This page addresses the relationship between quality, profit and provider by examining assurances that quality is not compromised.


This page was stimulated by Graeme Samuel's claims about quality of care. Like Ron Williams this has been my major concern about corporate care. Samuel claims that the argument that private providers would cut corners "clearly holds little weight". "There are already numerous private providers of services in Australia's health care system" and that the operating pressures on the for profit and not for profit systems were very similar. There were no problems.

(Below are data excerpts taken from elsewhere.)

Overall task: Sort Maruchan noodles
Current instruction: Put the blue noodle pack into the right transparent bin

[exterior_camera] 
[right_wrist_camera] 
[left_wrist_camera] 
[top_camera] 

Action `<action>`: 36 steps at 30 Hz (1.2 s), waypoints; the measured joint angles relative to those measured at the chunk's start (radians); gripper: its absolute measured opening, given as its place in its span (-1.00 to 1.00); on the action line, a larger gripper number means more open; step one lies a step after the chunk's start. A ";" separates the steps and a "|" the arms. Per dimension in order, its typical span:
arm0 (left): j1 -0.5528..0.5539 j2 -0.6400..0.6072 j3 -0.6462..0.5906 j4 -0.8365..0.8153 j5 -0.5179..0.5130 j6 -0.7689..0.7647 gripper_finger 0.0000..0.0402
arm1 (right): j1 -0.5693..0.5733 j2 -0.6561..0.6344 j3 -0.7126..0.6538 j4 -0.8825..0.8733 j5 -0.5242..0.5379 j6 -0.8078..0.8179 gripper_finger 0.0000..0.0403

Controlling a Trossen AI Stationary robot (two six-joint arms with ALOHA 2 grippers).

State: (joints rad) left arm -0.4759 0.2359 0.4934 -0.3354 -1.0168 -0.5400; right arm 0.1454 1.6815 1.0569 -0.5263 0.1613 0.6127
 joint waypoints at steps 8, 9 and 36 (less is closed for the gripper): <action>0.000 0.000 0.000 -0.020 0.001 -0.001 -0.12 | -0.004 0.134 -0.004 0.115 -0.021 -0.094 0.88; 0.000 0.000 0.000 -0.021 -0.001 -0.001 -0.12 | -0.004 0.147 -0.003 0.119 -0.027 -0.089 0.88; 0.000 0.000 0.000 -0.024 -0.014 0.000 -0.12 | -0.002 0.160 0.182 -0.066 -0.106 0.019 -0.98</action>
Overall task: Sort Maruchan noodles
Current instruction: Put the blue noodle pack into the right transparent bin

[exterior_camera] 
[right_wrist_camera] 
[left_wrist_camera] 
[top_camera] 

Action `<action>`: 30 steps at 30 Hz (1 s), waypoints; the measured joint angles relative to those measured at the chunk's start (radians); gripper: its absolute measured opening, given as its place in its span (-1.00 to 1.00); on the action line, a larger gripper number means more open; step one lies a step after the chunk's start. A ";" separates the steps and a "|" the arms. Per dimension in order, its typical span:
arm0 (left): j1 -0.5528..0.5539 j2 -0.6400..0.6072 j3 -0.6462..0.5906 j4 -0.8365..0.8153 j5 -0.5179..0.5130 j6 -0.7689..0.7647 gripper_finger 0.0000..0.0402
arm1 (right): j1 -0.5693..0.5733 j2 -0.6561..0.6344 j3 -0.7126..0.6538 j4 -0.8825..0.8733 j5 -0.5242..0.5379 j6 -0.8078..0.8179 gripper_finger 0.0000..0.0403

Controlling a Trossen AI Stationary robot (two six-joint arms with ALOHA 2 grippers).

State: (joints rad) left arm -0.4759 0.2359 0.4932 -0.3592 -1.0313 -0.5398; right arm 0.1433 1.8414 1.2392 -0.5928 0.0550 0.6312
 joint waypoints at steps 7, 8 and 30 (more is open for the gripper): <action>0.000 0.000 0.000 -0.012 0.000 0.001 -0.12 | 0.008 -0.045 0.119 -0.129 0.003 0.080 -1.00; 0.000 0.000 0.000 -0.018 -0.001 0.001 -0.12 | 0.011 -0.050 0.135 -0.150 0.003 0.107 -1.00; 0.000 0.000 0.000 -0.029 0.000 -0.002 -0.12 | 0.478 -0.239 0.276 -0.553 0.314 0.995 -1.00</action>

Services contracted out to profit seeking providers had resulted in "very significant reductions in service costs combined with the maintenance of satisfactory levels of service quality". This page is supplementary to my shorter criticism.

Distracters from care

Once again Samuel retreats into a tightly circumscribed world barricaded from the rest of us. What we are talking about is the care of citizens and this is what it is all for. It is the raw experience of life at its most threatening by one of us. All the talk about money, efficiency, productivity is subservient to this - part of stretching what we have for the benefit of someone in difficulty - not for profit. The problem comes when these tools for the job become an end in themselves becoming the paradigms for action and so identity.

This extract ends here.